M. Rintoul cite notamment le cas de Kieren Keke, l’un des ministres démissionnaires, qui occupait le poste de ministre des affaires étrangères à Nauru et qui a choisi de claquer la porte alors qu’il était justement engagé dans la poursuite de négociations avec Canberra sur cet épineux dossier.
Dans le cadre de l’accord signé entre l’Australie et Nauru, concernant ce camp, la gestion de ces installations et le maintien de l’ordre sont du ressort de la juridiction locale et ne tombent par conséquent pas sous le coup des lois australiennes.
Même au plan intérieur politique australien, le parti des Verts, sous la houlette de la Sénatrice Sarah Hanson Young, mettait en garde début avril 2013 le gouvernement fédéral australien de la travailliste Julia Gillard contre l’éventuelle tentation de se servir de la situation politique à Nauru comme excuse pour faire traîner le traitement des dossiers de demandeurs d’asiles envoyés à Nauru.
« Le traitement des dossiers de demande d’asile de ces gens doit commencer dès maintenant. Et si cela ne peut être fait par les autorités locales, alors ces gens doivent être ramenés sur le sol australien.
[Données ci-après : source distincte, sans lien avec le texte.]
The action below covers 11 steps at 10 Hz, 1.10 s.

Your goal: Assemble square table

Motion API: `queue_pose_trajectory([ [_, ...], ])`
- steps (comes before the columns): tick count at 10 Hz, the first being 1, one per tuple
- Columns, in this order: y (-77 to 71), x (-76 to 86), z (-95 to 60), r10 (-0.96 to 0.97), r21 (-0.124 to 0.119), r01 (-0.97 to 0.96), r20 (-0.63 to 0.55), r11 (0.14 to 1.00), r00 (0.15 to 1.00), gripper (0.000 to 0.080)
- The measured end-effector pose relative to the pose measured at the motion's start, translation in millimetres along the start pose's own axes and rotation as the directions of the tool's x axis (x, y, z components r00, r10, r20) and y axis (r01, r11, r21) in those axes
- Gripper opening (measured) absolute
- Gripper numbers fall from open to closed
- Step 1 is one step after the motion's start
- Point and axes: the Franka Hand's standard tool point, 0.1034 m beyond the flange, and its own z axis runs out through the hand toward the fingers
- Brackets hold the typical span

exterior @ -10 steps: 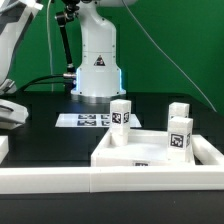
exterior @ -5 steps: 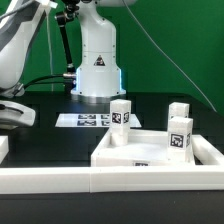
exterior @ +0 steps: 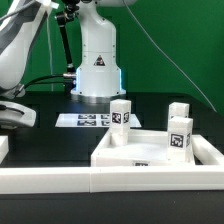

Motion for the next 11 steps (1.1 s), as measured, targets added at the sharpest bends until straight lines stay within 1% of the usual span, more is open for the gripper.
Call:
queue_pose_trajectory([
  [1, -6.6, -2.7, -8.4, -0.015, -0.018, 0.015, -0.008, 1.000, 1.000, 0.0288],
  [2, -18.7, -6.8, -18.3, -0.032, -0.039, 0.031, -0.019, 0.999, 0.999, 0.0288],
  [4, -51.7, -18.5, -42.5, 0.014, -0.056, -0.016, -0.049, 0.998, 0.999, 0.0288],
  [5, -65.2, -20.9, -53.9, 0.044, -0.063, -0.049, -0.072, 0.997, 0.996, 0.0288],
  [6, -73.0, -20.6, -62.7, 0.049, -0.075, -0.056, -0.099, 0.996, 0.994, 0.0290],
  [7, -74.8, -18.8, -64.5, 0.043, -0.081, -0.053, -0.119, 0.995, 0.992, 0.0290],
  [10, -72.4, -13.5, -66.4, 0.041, -0.086, -0.054, -0.149, 0.995, 0.988, 0.0290],
  [11, -75.7, -10.6, -69.8, 0.044, -0.084, -0.060, -0.185, 0.995, 0.982, 0.0290],
])
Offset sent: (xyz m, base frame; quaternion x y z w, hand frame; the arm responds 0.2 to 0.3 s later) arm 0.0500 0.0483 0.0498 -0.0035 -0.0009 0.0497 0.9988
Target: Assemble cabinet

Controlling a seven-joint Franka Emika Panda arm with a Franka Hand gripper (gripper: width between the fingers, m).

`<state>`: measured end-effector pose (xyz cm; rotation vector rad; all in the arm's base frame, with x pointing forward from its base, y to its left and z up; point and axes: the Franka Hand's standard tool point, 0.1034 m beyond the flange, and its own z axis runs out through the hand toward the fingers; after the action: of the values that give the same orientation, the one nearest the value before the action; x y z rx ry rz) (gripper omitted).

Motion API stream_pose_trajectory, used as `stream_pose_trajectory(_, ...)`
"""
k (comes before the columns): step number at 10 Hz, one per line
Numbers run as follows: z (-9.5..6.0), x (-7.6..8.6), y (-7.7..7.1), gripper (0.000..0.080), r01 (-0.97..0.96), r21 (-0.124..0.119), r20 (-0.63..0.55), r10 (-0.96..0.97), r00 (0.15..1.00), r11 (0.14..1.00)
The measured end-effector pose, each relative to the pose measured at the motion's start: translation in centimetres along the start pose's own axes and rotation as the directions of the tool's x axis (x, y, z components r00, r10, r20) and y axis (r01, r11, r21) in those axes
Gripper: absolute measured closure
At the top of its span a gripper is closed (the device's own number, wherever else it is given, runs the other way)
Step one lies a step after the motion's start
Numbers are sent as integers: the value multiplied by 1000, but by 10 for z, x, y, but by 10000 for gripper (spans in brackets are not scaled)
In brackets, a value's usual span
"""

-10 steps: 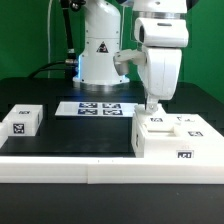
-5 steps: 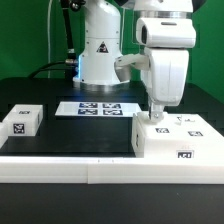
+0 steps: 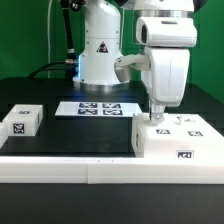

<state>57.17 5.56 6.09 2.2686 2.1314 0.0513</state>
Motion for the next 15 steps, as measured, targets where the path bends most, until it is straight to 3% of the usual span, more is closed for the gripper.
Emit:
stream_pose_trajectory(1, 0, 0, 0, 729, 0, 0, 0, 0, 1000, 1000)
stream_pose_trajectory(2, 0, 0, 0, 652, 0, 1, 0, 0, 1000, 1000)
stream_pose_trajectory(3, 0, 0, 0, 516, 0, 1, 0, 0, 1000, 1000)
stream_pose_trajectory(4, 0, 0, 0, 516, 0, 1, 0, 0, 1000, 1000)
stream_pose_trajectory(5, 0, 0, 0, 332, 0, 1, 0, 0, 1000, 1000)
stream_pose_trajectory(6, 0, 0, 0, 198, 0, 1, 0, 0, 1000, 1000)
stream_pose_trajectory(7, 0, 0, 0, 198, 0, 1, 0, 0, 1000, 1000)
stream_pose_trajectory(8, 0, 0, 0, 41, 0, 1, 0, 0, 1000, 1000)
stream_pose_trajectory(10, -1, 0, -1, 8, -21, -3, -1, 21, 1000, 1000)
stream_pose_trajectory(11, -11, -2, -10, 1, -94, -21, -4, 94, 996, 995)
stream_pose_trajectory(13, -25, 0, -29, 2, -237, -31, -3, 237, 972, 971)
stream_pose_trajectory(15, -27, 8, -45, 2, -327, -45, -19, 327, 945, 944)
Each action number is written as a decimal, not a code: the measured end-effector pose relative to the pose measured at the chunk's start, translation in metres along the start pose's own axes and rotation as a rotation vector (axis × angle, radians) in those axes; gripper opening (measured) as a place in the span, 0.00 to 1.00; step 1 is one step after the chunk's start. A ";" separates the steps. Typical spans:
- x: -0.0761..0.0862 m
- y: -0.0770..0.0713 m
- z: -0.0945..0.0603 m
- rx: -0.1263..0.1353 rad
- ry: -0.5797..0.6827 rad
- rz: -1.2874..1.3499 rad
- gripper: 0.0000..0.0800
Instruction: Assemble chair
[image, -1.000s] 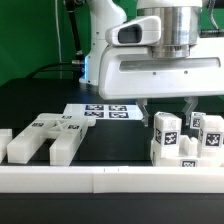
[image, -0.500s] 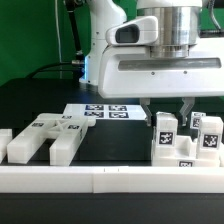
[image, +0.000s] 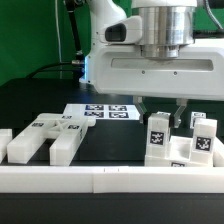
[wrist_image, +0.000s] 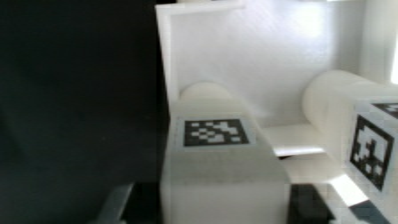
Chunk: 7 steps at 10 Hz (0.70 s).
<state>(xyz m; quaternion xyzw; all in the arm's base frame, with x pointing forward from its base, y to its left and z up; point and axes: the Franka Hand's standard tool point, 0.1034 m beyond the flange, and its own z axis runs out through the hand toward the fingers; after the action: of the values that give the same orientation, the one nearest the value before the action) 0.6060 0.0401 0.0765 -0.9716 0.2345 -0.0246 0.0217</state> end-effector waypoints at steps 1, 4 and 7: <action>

C’est aussi simple que ça », a-t-elle lancé.

Instabilité politique : un Président seul à vouloir modifier la Constitution

Lors de crises similaires dans le passé, le Président avait eu recours à des élections anticipées, afin de tenter de faire ressortir des majorités plus claires.
Ces dernières années, la vie politique de Nauru a été particulièrement agitée et marquée par une valse des Présidents, le plus souvent provoquée par le vote de motions de censure.

M. Dabwido, depuis son arrivée au pouvoir le 15 novembre 2011, s’est fait l’avocat d’une cause particulière : toiletter la Constitution dans sa forme actuelle, avec comme priorité une recherche de solutions à une instabilité chronique, en partie causée par l’absence de véritables majorités (réduite à leur plus simple expression, d’un siège, neuf contre huit, au sein de l’Assemblée).
Un projet avait été évoqué en vue, a minima, d’augmenter d’au moins un siège le nombre de représentants élus (pour creuser les écarts), de créer aussi un poste de Médiateur de la République (ombudsman) chargé de faire appliquer un code de conduite des dirigeants.
Mais le dossier n’avait jamais vraiment avancé depuis.

Au terme d’un précédent épisode de turbulences politiques préélectorales, fin 2011, M. Dabwido avait remplacé mi-novembre 2011 le Président éphémère Freddie Pitcher, victime d’une motion de censure-surprise six jours après avoir succédé à Marcus Stephen.
M. Stephen, au pouvoir depuis 2007, mais menacé d’une motion de censure, avait auparavant préféré démissionner, sur fonds d’accusations de corruption sur des transactions relatives à la vente du phosphate.
L’exploitation du phosphate a fait les beaux jours de Nauru durant la plus grande partie du vingtième siècle, avant de laisser place à une quasi-faillite à partir des années 1990.